■ WHAT YOU WILL DO: Repeat exactly what appears from the opening line of the listing to the line with "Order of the", inclusive.

■ DATA SEGMENT:
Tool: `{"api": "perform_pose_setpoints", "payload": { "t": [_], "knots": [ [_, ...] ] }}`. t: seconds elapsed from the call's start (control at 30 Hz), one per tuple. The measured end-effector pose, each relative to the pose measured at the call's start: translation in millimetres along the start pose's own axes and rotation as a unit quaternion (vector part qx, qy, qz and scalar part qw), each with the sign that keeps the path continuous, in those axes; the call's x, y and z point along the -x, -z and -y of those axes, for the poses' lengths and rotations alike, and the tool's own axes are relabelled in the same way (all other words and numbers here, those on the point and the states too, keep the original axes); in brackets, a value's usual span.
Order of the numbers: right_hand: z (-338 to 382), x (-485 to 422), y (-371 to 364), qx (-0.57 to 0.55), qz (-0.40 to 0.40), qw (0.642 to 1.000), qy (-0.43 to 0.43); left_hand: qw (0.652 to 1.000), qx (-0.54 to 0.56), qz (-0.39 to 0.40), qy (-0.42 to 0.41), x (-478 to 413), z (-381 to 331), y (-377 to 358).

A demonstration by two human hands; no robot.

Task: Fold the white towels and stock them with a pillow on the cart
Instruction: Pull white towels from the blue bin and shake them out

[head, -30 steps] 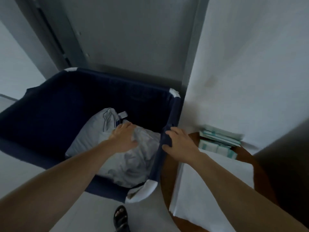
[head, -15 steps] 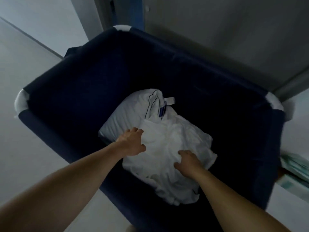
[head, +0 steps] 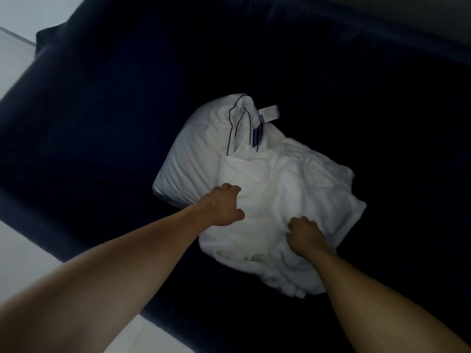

■ RESULT FOR THIS TASK:
Tool: `{"api": "perform_pose_setpoints", "payload": { "t": [_], "knots": [ [_, ...] ] }}`. t: seconds elapsed from the call's start (control at 30 Hz), one per tuple. The measured end-effector pose, each relative to the pose measured at the call's start: translation in millimetres along the start pose's own axes and rotation as a unit quaternion (vector part qx, qy, qz and scalar part qw), each with the sign that keeps the path continuous, in those axes; the call's x, y and z point along the -x, -z and -y of those axes, for the poses' lengths and rotations alike, and the tool's own axes are relabelled in the same way (all other words and numbers here, those on the point and the states too, keep the original axes); in brackets, a value's usual span.
Order of the numbers: right_hand: z (-338 to 382), x (-485 to 422), y (-371 to 364), qx (-0.57 to 0.55), qz (-0.40 to 0.40), qw (0.642 to 1.000), qy (-0.43 to 0.43); left_hand: qw (0.652 to 1.000), qx (-0.54 to 0.56), qz (-0.39 to 0.40), qy (-0.42 to 0.41), x (-478 to 413), z (-381 to 331), y (-377 to 358).

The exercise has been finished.